RED SPY QUEEN: A Biography of Elizabeth Bentley
Kathryn S. Olmsted, . . Univ. of North Carolina, $27.50 (288pp) ISBN 978-0-8078-2739-0
In August 1945, a 37-year-old woman named Elizabeth Bentley walked into the FBI office in New Haven, Conn., and announced that she was a Communist spy who controlled a vast network of agents operating within the U.S. government. Her defection precipitated the decade's first "Red Scare" and set off a chain of events that eventually led to the execution of the Rosenbergs. Despite her importance, however, Bentley has been largely ignored by history. Olmsted, an assistant professor of history at UC-Davis, corrects this oversight in an intelligent, balanced biography of the woman the tabloids labeled the "red spy queen." Bentley, Olmsted makes clear, was by no means a doctrinaire Communist. She joined the CP-USA primarily because she was lonely, and became a spy because she fell in love with a Soviet agent named Golos. Bentley helped Golos with his work; after his death, she took over many of his agents.

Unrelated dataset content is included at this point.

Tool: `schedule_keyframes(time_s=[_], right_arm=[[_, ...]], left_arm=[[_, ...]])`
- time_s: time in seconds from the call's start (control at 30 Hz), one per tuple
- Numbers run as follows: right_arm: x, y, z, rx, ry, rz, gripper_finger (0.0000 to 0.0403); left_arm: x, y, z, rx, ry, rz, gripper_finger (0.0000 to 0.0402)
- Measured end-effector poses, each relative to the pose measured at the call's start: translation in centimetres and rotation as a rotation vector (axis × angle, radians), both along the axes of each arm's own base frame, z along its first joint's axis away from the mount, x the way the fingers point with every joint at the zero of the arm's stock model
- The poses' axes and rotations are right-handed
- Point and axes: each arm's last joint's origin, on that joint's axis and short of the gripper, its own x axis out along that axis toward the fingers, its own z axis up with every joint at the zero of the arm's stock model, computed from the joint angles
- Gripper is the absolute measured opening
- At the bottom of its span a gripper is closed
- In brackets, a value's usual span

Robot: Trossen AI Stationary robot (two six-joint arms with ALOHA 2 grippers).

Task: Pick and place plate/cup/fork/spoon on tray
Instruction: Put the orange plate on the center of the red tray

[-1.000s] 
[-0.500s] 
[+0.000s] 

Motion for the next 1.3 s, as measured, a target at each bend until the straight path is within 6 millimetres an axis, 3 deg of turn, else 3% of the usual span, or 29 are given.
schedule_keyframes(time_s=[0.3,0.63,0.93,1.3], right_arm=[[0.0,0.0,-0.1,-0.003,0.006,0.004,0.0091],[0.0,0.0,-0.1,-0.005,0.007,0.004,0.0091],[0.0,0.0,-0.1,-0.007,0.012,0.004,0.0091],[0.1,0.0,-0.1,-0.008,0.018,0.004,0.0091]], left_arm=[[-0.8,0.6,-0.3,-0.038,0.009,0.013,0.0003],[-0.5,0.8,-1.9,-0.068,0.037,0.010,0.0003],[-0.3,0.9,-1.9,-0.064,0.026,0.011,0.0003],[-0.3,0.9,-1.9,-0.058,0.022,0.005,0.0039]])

But Bentley was too erratic and independent-minded for Moscow (and a hardened alcoholic as well). When she realized her Soviet masters were plotting her "elimination," Bentley went to the FBI and became what Olmsted calls a "professional ex-Communist," collecting sizeable speaking fees and frequently appearing before Congress and on TV and radio. But Bentley soon faded from the spotlight, undone by her emotional fragility and penchant for lying. When she died in 1963, the world took little notice. Olmsted's thoughtful account restores Bentley to her rightful place and gives her all the credit—and blame—she deserves. 12 illus.